◆ Task details ◆
When you reach the listing below, copy each line exactly.

◆ Data provided ◆
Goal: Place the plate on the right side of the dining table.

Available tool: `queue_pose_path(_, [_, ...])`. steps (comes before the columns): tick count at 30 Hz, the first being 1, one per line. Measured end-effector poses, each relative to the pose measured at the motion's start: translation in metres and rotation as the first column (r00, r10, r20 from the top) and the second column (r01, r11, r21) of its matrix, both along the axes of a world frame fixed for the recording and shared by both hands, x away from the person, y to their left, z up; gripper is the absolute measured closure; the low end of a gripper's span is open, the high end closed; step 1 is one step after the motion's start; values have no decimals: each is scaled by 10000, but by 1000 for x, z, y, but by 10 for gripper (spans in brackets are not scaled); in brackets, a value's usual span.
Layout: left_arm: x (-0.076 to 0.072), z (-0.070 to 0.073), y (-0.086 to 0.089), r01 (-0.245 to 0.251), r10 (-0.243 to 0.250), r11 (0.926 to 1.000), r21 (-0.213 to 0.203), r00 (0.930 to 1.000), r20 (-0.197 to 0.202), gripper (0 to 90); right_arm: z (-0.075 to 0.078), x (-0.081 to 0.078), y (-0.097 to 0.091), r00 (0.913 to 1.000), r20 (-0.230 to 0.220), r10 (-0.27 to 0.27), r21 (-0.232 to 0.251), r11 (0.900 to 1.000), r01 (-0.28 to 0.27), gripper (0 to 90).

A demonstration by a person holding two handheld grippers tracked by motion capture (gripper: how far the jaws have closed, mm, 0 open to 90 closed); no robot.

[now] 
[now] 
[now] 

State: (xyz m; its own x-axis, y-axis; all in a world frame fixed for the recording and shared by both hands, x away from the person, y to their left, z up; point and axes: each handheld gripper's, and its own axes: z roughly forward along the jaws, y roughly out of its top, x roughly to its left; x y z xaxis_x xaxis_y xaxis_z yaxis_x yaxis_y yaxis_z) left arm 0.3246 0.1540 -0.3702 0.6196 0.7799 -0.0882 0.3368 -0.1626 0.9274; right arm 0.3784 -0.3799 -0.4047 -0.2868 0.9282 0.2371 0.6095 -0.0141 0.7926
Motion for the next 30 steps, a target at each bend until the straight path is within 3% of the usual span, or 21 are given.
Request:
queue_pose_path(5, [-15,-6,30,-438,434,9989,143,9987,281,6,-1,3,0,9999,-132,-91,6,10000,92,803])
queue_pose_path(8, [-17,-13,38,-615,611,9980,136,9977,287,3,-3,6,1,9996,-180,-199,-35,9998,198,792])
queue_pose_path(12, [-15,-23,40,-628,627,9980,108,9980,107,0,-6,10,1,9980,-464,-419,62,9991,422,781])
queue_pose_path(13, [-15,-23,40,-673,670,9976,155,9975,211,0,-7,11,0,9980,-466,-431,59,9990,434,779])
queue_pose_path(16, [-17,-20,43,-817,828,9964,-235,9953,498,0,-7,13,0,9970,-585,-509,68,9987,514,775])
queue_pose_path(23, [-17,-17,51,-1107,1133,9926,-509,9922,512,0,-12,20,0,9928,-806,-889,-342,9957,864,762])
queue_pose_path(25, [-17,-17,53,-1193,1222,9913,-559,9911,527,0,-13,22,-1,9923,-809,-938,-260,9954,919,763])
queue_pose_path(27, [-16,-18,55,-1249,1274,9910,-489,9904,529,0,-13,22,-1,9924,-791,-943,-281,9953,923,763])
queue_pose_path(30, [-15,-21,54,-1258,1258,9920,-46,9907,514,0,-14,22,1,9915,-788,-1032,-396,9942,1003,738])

◆ Solution to the exercise ◆
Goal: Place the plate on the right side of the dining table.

Available tool: `queue_pose_path(_, [_, ...])`. steps (comes before the columns): tick count at 30 Hz, the first being 1, one per line. Measured end-effector poses, each relative to the pose measured at the motion's start: translation in metres and rotation as the first column (r00, r10, r20 from the top) and the second column (r01, r11, r21) of its matrix, both along the axes of a world frame fixed for the recording and shared by both hands, x away from the person, y to their left, z up; gripper is the absolute measured closure; the low end of a gripper's span is open, the high end closed; step 1 is one step after the motion's start; values have no decimals: each is scaled by 10000, but by 1000 for x, z, y, but by 10 for gripper (spans in brackets are not scaled); in brackets, a value's usual span.
Layout: left_arm: x (-0.076 to 0.072), z (-0.070 to 0.073), y (-0.086 to 0.089), r01 (-0.245 to 0.251), r10 (-0.243 to 0.250), r11 (0.926 to 1.000), r21 (-0.213 to 0.203), r00 (0.930 to 1.000), r20 (-0.197 to 0.202), gripper (0 to 90); right_arm: z (-0.075 to 0.078), x (-0.081 to 0.078), y (-0.097 to 0.091), r00 (0.913 to 1.000), r20 (-0.230 to 0.220), r10 (-0.27 to 0.27), r21 (-0.232 to 0.251), r11 (0.900 to 1.000), r01 (-0.28 to 0.27), gripper (0 to 90).

A demonstration by a person holding two handheld grippers tracked by motion capture (gripper: how far the jaws have closed, mm, 0 open to 90 closed); no robot.

[now] 
[now] 
[now] 

State: (xyz m; its own x-axis, y-axis; all in a world frame fixed for the recording and shared by both hands, x away from the person, y to their left, z up; point and axes: each handheld gripper's, and its own axes: z roughly forward along the jaws, y roughly out of its top, x roughly to its left; x y z xaxis_x xaxis_y xaxis_z yaxis_x yaxis_y yaxis_z) left arm 0.3246 0.1540 -0.3702 0.6196 0.7799 -0.0882 0.3368 -0.1626 0.9274; right arm 0.3784 -0.3799 -0.4047 -0.2868 0.9282 0.2371 0.6095 -0.0141 0.7926
Motion for the next 30 steps, a target at each bend until the straight path is within 3% of the usual span, or 21 are given.
Request:
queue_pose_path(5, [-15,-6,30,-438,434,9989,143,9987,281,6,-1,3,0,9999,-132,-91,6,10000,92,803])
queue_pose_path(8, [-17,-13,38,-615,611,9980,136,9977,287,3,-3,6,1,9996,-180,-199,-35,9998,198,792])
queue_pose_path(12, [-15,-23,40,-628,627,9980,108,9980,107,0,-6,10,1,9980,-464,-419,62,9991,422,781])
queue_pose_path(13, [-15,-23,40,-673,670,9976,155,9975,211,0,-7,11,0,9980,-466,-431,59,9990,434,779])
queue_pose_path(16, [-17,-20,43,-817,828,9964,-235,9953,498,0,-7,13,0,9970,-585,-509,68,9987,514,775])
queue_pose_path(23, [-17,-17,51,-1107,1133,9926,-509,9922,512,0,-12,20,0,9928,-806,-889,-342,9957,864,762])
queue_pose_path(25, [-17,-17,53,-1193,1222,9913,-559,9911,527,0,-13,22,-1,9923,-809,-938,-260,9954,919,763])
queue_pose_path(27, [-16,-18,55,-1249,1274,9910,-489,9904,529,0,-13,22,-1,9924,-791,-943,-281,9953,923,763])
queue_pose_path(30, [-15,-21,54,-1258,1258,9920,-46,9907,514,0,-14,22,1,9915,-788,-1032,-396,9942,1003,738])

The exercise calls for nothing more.